Surely a few in-house diagnostics within the OS aren't too much to ask for? They clearly have a bunch of diagnostics around apps, so adding these to things the OS manages (CPU / battery power spent on GPS, Compass, Bluetooth etc) shouldn't be hard. Actually I'd be extremely surprised if they weren't already there. I don't think Apple will do anything stupid after a couple of soft quarters. This is a company that takes the long view.

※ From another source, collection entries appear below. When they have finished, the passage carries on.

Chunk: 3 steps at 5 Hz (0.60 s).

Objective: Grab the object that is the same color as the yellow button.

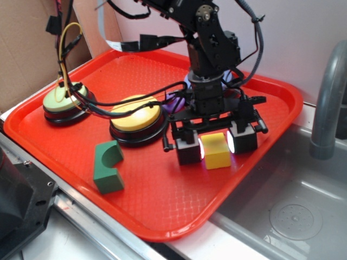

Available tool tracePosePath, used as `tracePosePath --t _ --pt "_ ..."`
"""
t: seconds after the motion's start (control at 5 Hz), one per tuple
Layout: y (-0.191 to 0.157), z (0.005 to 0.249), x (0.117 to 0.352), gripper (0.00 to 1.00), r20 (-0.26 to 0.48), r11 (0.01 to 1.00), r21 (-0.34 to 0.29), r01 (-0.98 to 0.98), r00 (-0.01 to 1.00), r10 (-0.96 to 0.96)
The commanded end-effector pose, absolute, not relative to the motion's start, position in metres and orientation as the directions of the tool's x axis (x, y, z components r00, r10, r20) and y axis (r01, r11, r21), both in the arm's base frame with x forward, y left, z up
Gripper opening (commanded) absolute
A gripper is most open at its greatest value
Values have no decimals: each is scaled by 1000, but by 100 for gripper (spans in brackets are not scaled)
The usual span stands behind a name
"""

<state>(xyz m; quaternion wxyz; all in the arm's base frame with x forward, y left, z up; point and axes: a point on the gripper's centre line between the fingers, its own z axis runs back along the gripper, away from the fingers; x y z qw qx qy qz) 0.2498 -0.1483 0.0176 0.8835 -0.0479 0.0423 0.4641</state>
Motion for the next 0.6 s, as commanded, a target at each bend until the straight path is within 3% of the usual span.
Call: tracePosePath --t 0.0,0.4 --pt "-138 40 257 0 -85 579 -91 -810 586 806" --pt "-109 90 253 0 -23 725 -91 -683 729 684"
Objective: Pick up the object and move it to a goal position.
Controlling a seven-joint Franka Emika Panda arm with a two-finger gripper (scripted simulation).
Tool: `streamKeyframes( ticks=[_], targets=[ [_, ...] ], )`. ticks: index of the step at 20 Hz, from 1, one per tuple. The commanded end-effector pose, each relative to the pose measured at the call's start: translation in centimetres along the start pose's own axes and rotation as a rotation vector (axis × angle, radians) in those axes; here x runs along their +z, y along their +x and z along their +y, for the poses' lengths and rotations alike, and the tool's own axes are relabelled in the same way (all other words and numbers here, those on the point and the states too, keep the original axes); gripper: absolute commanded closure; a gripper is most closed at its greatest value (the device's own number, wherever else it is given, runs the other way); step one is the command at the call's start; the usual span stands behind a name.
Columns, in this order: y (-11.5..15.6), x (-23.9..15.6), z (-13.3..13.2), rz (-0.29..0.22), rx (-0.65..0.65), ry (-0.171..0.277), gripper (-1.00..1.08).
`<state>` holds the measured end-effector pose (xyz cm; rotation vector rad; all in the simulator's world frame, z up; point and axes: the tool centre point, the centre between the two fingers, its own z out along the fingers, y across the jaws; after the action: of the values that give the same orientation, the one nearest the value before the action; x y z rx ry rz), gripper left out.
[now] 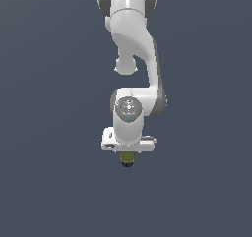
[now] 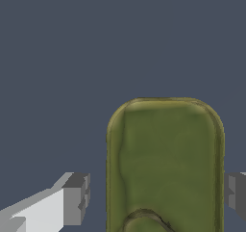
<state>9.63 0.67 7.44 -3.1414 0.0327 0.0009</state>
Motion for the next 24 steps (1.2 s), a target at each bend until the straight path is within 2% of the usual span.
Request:
streamKeyframes(
  ticks=[1, 8, 9, 20, 24],
  targets=[
    [-0.02, 1.14, 0.01, 0.0, 0.0, 0.0, -0.92],
    [0.14, 1.6, 0.0, 0.0, 0.0, 0.0, -0.92],
    [0.14, 1.6, 0.0, 0.0, 0.0, 0.0, 1.08],
    [0.09, 1.62, 0.04, -0.001, 0.0, 0.0, 1.08],
    [-0.15, 1.23, 0.81, -0.001, 0.0, 0.0, 1.08]
  ],
)
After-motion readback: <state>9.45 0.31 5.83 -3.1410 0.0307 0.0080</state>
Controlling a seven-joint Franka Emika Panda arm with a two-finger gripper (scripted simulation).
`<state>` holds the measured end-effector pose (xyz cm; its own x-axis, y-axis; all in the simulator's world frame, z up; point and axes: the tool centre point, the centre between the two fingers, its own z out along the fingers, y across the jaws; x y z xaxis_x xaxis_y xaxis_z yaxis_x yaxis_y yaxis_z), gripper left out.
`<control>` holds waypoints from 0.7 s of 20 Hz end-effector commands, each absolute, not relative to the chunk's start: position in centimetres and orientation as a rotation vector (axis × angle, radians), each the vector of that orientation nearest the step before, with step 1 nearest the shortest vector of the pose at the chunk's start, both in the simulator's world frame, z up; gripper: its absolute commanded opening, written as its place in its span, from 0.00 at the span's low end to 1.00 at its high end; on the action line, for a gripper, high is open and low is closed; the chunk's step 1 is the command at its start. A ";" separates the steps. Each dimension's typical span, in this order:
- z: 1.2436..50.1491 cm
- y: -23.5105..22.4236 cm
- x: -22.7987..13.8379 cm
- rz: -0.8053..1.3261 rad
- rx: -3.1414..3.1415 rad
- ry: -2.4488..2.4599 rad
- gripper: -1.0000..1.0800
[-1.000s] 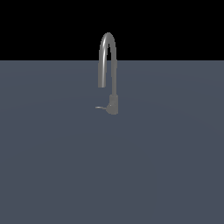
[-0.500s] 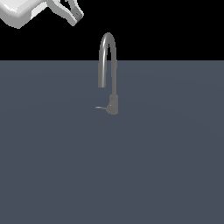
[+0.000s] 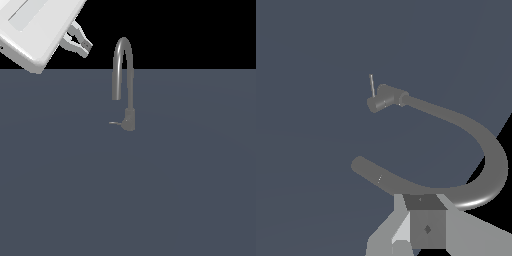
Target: Turn on the faucet by rotating a designated handle.
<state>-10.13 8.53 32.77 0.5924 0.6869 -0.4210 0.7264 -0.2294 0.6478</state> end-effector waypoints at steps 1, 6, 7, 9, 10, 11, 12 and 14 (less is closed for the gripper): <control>31.8 8.8 -9.7 -0.060 1.894 1.162 0.00; 29.9 9.2 -8.8 -0.066 1.773 1.222 0.00; 29.6 9.3 -8.7 -0.067 1.750 1.233 0.00; 28.8 9.4 -8.4 -0.069 1.703 1.255 0.00; 28.5 9.5 -8.2 -0.070 1.679 1.265 0.00; 28.1 9.5 -8.1 -0.071 1.656 1.275 0.00; 27.8 9.6 -7.9 -0.072 1.633 1.285 0.00; 27.0 9.7 -7.6 -0.074 1.586 1.304 0.00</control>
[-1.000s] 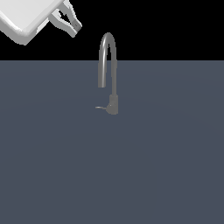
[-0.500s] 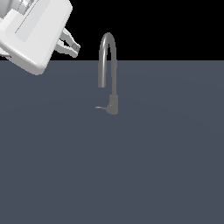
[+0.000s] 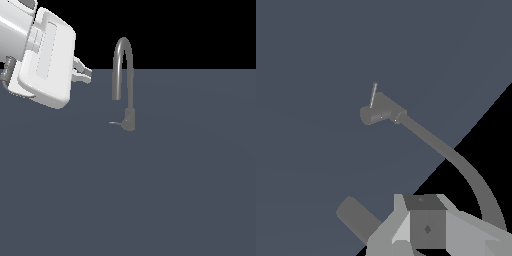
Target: Turn on the faucet by rotating a designated handle.
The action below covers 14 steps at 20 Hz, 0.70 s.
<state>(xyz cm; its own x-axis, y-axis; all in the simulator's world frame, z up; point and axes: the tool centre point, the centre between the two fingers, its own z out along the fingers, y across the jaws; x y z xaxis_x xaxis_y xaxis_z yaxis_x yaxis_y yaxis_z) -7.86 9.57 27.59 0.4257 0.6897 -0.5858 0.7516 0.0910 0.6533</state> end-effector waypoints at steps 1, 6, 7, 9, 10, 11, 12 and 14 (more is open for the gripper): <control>26.7 9.7 -7.5 -0.074 1.563 1.313 0.00; 24.9 9.8 -6.8 -0.079 1.446 1.356 0.00; 24.5 9.8 -6.6 -0.080 1.423 1.364 0.00; 23.8 9.9 -6.3 -0.081 1.375 1.380 0.00; 23.4 9.9 -6.2 -0.082 1.352 1.387 0.00; 23.1 9.9 -6.1 -0.083 1.328 1.395 0.00; 22.7 9.9 -5.9 -0.084 1.304 1.402 0.00; 22.0 9.8 -5.6 -0.086 1.256 1.416 0.00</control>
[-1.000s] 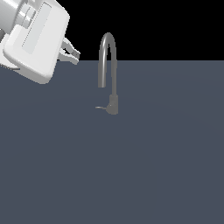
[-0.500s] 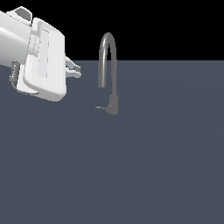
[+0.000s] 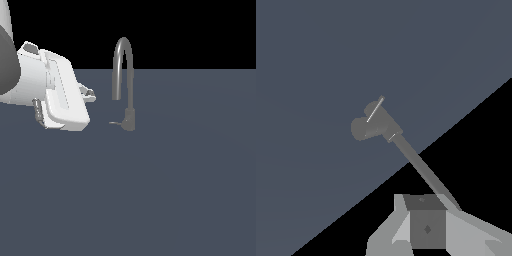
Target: Turn on the faucet by rotating a designated handle.
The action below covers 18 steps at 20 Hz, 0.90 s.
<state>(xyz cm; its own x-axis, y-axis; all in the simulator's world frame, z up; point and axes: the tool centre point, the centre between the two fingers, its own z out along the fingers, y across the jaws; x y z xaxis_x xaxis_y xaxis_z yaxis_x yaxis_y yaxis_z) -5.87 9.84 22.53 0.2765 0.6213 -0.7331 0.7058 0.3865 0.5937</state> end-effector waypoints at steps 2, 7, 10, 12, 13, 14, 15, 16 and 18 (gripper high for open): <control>21.2 9.8 -5.4 -0.088 1.208 1.429 0.00; 19.4 9.6 -4.7 -0.093 1.086 1.460 0.00; 18.3 9.5 -4.2 -0.096 1.012 1.477 0.00; 17.5 9.3 -3.9 -0.099 0.962 1.487 0.00; 17.2 9.3 -3.8 -0.100 0.937 1.492 0.00; 16.8 9.2 -3.7 -0.101 0.913 1.497 0.00; 16.4 9.1 -3.5 -0.102 0.888 1.502 0.00; 16.1 9.0 -3.4 -0.104 0.863 1.506 0.00; 15.4 8.8 -3.1 -0.106 0.813 1.515 0.00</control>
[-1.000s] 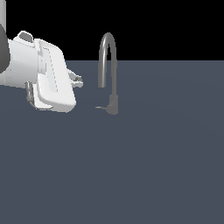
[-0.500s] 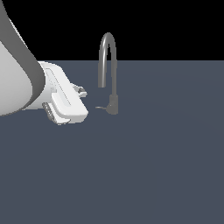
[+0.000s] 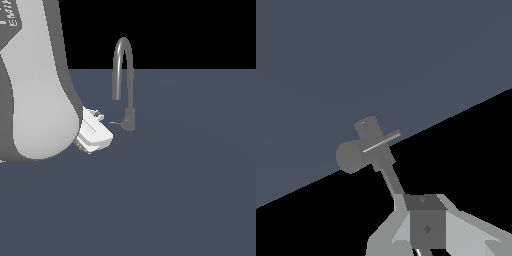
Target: Turn on the faucet by rotating a designated handle.
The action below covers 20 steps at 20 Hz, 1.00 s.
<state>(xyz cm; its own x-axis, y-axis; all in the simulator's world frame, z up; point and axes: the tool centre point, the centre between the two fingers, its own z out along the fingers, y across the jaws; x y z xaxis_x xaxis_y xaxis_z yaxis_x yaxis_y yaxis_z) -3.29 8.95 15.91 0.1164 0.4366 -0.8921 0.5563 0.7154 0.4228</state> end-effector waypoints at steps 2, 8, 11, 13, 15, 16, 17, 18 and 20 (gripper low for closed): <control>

I don't think Apple will do anything stupid now. Or risky. Or exciting.... And that's the problem. (and I don't count their foray into electric cars as novel or exciting. "Massive distraction fuelled be a need to stay relevant and own an ecosystem", yes, but not novel.)
cheers Chris Maunder
-
email: I wait till I get back to the office. weather: I have glass windows - I can see what the weather is. fights: I drive. games: I wait till I get back to the office. Or sports radio. :thumbsup:
Luddites rule! (At least, in their own minds.)
-
I've owned one Apple product, an Apple IIc, and I'll never own another. Pure crap, hardware and software.
Will Rogers never met me.
A lot of people who bought Windows 8 as their first Microsoft product share your perspective. Odd thing is that things change, sometimes for the better, sometimes not.